** Exercise **
From the data below, copy exactly the lines that lie between the one holding "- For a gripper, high" and the one holding "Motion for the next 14", including both, and nothing more.

──────── Provided information

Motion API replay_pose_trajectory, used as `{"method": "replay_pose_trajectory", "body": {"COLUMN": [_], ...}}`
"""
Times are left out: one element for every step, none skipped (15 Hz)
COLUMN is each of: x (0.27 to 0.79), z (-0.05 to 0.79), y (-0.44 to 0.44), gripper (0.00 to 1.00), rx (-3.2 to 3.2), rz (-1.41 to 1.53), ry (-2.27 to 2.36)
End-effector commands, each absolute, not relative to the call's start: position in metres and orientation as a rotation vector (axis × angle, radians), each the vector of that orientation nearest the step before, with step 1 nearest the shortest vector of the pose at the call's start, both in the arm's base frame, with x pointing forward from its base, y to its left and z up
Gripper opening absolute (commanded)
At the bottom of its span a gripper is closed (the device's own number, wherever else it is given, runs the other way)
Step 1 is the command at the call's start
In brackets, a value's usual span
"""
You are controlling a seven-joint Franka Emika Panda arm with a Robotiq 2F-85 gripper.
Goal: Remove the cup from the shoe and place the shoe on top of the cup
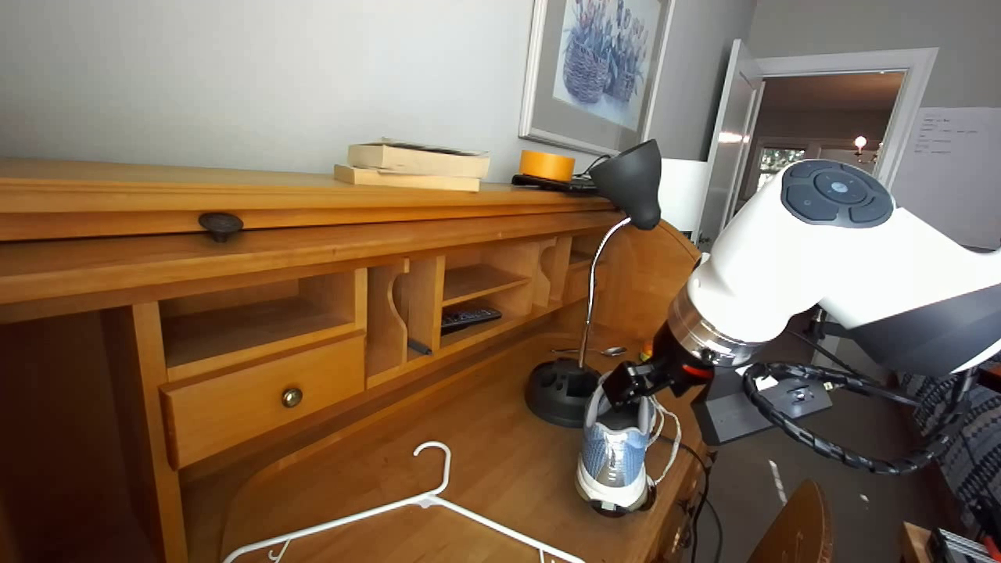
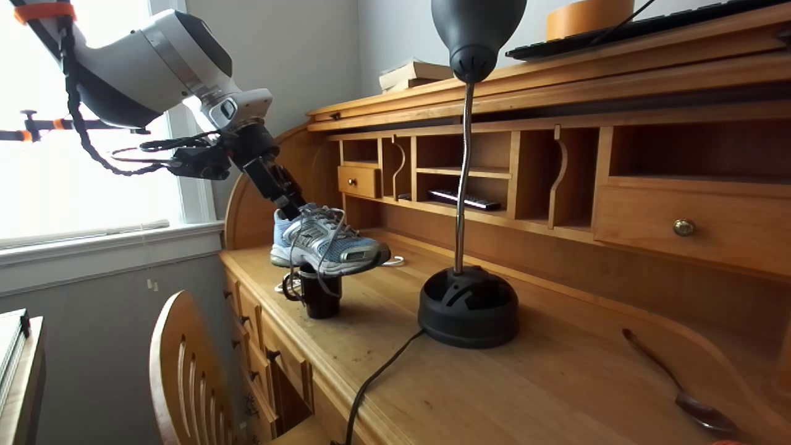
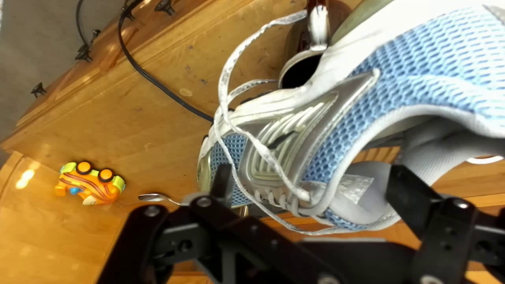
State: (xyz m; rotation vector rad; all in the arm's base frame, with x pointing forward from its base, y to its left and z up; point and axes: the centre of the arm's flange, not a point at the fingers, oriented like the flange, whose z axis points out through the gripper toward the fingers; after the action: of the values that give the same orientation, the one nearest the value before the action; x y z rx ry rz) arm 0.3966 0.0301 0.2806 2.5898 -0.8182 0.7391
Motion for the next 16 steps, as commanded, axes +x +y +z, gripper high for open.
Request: {"method": "replay_pose_trajectory", "body": {"x": [0.385, 0.385, 0.384, 0.383, 0.383, 0.384, 0.384, 0.384, 0.383, 0.383, 0.382, 0.381, 0.382, 0.383, 0.383, 0.386], "z": [0.289, 0.29, 0.291, 0.292, 0.293, 0.294, 0.295, 0.297, 0.299, 0.301, 0.305, 0.308, 0.312, 0.317, 0.32, 0.323], "y": [0.032, 0.032, 0.033, 0.033, 0.033, 0.033, 0.033, 0.032, 0.032, 0.032, 0.031, 0.031, 0.029, 0.028, 0.027, 0.024], "gripper": [1.0, 1.0, 1.0, 1.0, 1.0, 1.0, 1.0, 1.0, 1.0, 1.0, 1.0, 1.0, 1.0, 1.0, 1.0, 1.0], "rx": [2.666, 2.693, 2.714, 2.731, 2.744, 2.754, 2.759, 2.76, 2.766, 2.773, 2.792, 2.807, 2.805, 2.818, 2.82, 2.81], "rz": [0.707, 0.691, 0.68, 0.68, 0.675, 0.672, 0.677, 0.684, 0.685, 0.683, 0.662, 0.64, 0.641, 0.623, 0.622, 0.629], "ry": [-0.809, -0.805, -0.8, -0.793, -0.789, -0.789, -0.786, -0.783, -0.777, -0.769, -0.748, -0.736, -0.725, -0.712, -0.705, -0.702]}}
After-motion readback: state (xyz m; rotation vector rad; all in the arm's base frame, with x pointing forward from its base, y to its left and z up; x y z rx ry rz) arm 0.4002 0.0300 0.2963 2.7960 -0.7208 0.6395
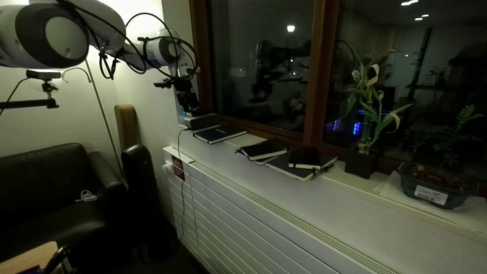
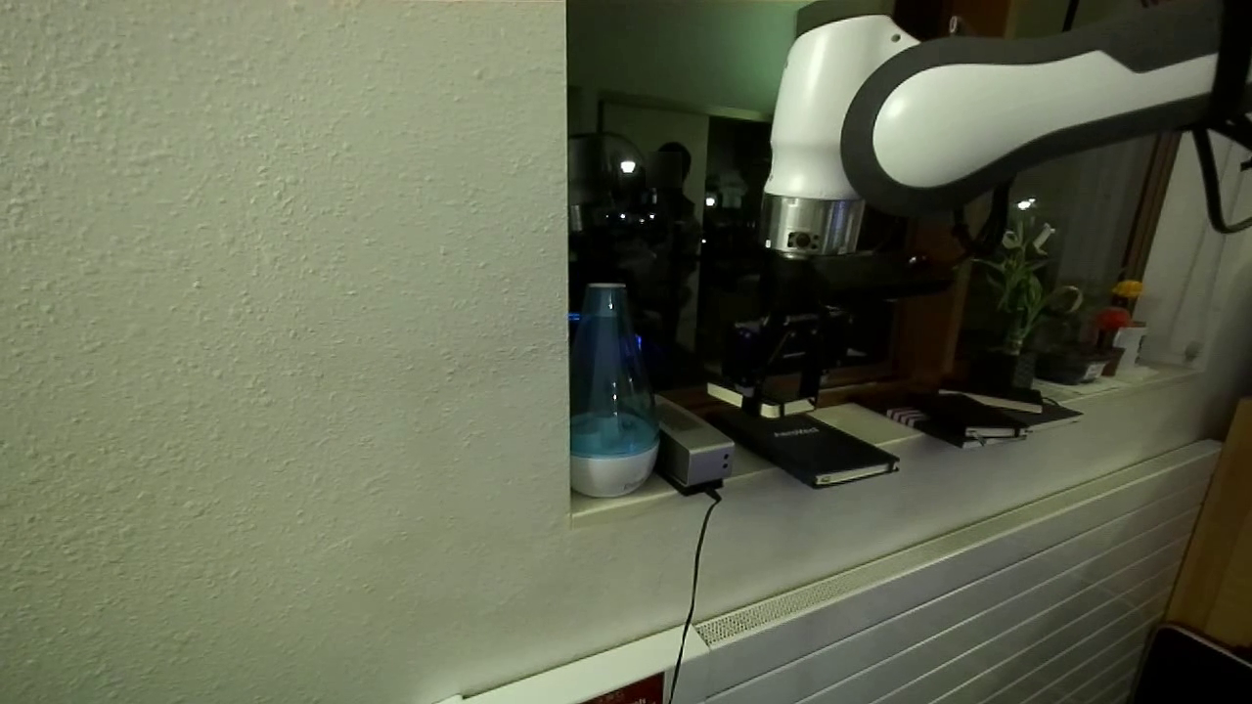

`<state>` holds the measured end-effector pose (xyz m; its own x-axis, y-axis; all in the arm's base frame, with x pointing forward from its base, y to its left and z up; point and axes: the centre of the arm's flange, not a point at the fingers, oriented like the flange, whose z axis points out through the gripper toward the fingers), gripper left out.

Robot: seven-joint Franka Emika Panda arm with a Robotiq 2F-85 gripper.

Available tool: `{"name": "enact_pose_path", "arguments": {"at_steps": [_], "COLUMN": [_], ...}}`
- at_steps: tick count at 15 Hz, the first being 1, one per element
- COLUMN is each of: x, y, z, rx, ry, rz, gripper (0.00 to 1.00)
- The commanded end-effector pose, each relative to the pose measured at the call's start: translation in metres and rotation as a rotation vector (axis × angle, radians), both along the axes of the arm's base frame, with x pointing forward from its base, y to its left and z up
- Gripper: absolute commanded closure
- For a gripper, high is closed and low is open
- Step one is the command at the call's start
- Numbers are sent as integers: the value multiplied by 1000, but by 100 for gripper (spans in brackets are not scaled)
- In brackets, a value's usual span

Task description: Move the book at the top to the left

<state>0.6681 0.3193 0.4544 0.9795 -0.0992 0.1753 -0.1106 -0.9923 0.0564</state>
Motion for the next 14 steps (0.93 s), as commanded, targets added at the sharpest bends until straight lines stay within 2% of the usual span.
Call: {"name": "enact_pose_path", "arguments": {"at_steps": [1, 9, 14], "x": [15, 44, 62], "y": [3, -12, -18], "z": [17, 37, 10], "rx": [5, 13, 5], "ry": [-3, -34, -41], "rz": [-69, -110, -108], "gripper": [49, 49, 49]}}
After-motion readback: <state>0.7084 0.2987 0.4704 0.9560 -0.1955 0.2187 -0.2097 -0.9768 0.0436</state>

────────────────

** Solution below **
- For a gripper, high is closed and low is open
- Step one is the command at the call's start
- Numbers are sent as integers: the value multiplied by 1000, but by 100 for gripper (spans in brackets are not scaled)
- In brackets, a value's usual span

Task description: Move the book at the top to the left

<state>0.6681 0.3193 0.4544 0.9795 -0.0992 0.1753 -0.1106 -0.9923 0.0564</state>
Motion for the next 14 steps (0.93 s), as commanded, targets added at the sharpest bends until straight lines stay within 2% of the usual span.

There's nothing more to this exercise.